Author Biography: Jack V. Matson

Jack Matson is a prize-winning innovator who develops courses in innovative design based on "intelligent fast failure." As Director of the Leonhard Center for the Enhancement of Engineering Education at Penn State's College of Engineering, he brings an original and off-beat approach to teaching engineering design. Dr. Matson's teaching philosophy is to stimulate creativity by encouraging students to risk failure and to realize failure is essential to developing design skills and judgment. He centers his techniques on teaching people to unlearn years of practicing risk aversion, stressing the connection between creativity and risk. "No issue is more important to the engineer or entrepreneur than intelligent failure," says Matson.

Prior to coming to Penn State, he was on the faculty at the University of Houston where he created the course Failure 101 for which he won national recognition. Winner of the first Zell/Lurie Award and Fellowship for the Teaching of Innovation offered by the University of Michigan, Dr. Matson served as a visiting professor of business administration at the University of Michigan. While there, he adapted his theories on innovation and failure in engineering design to entrepreneurship and organized an international conference, "Celebration of Failure."

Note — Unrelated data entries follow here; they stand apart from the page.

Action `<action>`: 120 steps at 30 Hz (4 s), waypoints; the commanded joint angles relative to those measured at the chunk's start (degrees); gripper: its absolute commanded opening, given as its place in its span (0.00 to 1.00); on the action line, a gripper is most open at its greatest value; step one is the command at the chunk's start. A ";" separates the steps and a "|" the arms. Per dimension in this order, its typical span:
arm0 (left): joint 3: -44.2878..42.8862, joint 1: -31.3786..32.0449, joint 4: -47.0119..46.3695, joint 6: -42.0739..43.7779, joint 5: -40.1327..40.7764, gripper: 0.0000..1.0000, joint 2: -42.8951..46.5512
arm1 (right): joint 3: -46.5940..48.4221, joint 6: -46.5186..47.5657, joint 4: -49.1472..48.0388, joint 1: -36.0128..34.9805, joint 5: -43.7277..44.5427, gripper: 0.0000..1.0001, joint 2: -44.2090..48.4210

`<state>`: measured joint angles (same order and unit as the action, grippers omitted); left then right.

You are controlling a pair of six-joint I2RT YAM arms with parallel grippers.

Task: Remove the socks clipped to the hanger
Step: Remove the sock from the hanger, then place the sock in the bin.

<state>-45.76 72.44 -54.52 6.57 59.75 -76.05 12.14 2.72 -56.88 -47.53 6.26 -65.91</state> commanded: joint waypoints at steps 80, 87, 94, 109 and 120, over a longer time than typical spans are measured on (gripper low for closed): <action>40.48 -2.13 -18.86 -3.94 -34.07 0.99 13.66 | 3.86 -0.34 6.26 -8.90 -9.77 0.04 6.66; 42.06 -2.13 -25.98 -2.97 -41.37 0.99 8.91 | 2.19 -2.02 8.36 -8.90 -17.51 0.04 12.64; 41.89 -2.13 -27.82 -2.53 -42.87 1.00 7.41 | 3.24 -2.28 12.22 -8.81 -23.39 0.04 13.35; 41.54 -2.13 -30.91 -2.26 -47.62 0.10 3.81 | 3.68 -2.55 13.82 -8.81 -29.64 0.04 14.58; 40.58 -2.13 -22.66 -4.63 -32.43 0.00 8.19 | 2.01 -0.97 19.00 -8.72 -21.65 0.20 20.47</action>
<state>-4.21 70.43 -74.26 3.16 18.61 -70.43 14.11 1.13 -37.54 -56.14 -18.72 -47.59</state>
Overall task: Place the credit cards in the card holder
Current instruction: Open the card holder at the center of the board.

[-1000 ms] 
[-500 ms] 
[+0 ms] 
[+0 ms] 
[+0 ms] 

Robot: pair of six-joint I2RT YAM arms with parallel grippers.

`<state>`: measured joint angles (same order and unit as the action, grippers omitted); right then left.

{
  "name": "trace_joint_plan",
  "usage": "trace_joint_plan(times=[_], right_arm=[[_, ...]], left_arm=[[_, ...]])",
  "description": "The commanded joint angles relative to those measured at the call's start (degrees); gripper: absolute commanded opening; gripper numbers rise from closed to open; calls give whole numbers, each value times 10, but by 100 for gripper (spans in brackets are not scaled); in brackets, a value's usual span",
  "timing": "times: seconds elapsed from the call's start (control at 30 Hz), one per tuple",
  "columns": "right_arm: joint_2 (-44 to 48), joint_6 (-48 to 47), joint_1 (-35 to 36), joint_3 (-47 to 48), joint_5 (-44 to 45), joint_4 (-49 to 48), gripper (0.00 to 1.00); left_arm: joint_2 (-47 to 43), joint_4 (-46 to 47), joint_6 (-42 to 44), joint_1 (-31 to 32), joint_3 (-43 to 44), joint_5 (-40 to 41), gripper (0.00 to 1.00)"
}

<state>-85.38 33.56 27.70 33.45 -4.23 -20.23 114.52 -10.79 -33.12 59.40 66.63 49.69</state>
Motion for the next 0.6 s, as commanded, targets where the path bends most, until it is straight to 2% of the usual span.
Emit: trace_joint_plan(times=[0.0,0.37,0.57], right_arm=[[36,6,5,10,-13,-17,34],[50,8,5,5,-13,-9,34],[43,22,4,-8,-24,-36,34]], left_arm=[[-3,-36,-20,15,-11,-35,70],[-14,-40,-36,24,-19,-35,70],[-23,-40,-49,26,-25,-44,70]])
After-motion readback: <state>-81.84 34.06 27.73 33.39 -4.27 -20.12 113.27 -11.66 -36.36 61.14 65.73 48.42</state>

Also a professor of environmental engineering at Penn State, Dr. Matson is an expert in waste management, industrial water and wastewater treatment, hazardous waste, and expert witnessing. He is an active consultant for corporate and governmental clients and was a commissioner on the Texas Air Control Board. He holds a B.S. and M.S. degrees in chemical engineering from the University of Toledo and a Ph.D. in environmental engineering from Rice University.